_EXERCISE_
Look below for the line holding "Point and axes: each" and the line holding "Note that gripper". Repeat those two and everything between, exactly.

_INFORMATION SHOWN_
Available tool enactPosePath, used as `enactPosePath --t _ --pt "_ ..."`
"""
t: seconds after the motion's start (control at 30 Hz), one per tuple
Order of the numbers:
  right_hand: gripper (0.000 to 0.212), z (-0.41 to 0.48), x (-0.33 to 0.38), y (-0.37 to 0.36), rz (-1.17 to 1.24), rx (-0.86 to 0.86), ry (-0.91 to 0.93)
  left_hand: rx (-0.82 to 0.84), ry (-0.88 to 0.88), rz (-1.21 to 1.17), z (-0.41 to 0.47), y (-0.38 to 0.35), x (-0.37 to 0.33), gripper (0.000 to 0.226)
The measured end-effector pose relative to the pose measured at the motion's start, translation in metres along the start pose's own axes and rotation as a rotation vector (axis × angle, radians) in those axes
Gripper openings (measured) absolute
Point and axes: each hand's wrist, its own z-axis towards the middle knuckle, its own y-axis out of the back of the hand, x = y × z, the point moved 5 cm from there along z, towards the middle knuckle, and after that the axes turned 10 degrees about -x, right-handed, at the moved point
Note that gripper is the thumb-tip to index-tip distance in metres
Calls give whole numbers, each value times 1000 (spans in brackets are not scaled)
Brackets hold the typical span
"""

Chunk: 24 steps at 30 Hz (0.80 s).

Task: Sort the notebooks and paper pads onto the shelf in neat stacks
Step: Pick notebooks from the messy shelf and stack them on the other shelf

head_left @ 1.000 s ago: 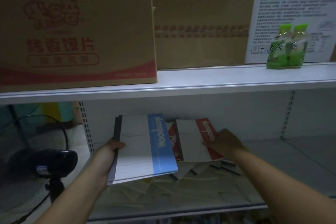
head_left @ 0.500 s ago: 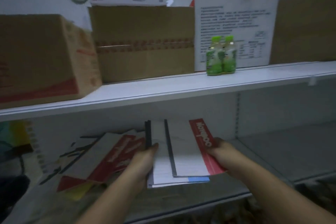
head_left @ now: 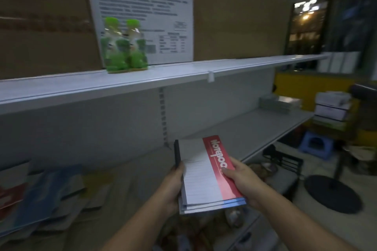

_ANSWER BOX_
Point and axes: each hand's wrist, its own z-axis towards the middle knuckle, its own y-axis out of the back of the hand, x = y × z, the point moved 5 cm from there along z, towards the middle knuckle, and after that the axes turned 10 degrees about -x, right-handed, at the moved point
Note that gripper is the thumb-tip to index-tip distance in metres

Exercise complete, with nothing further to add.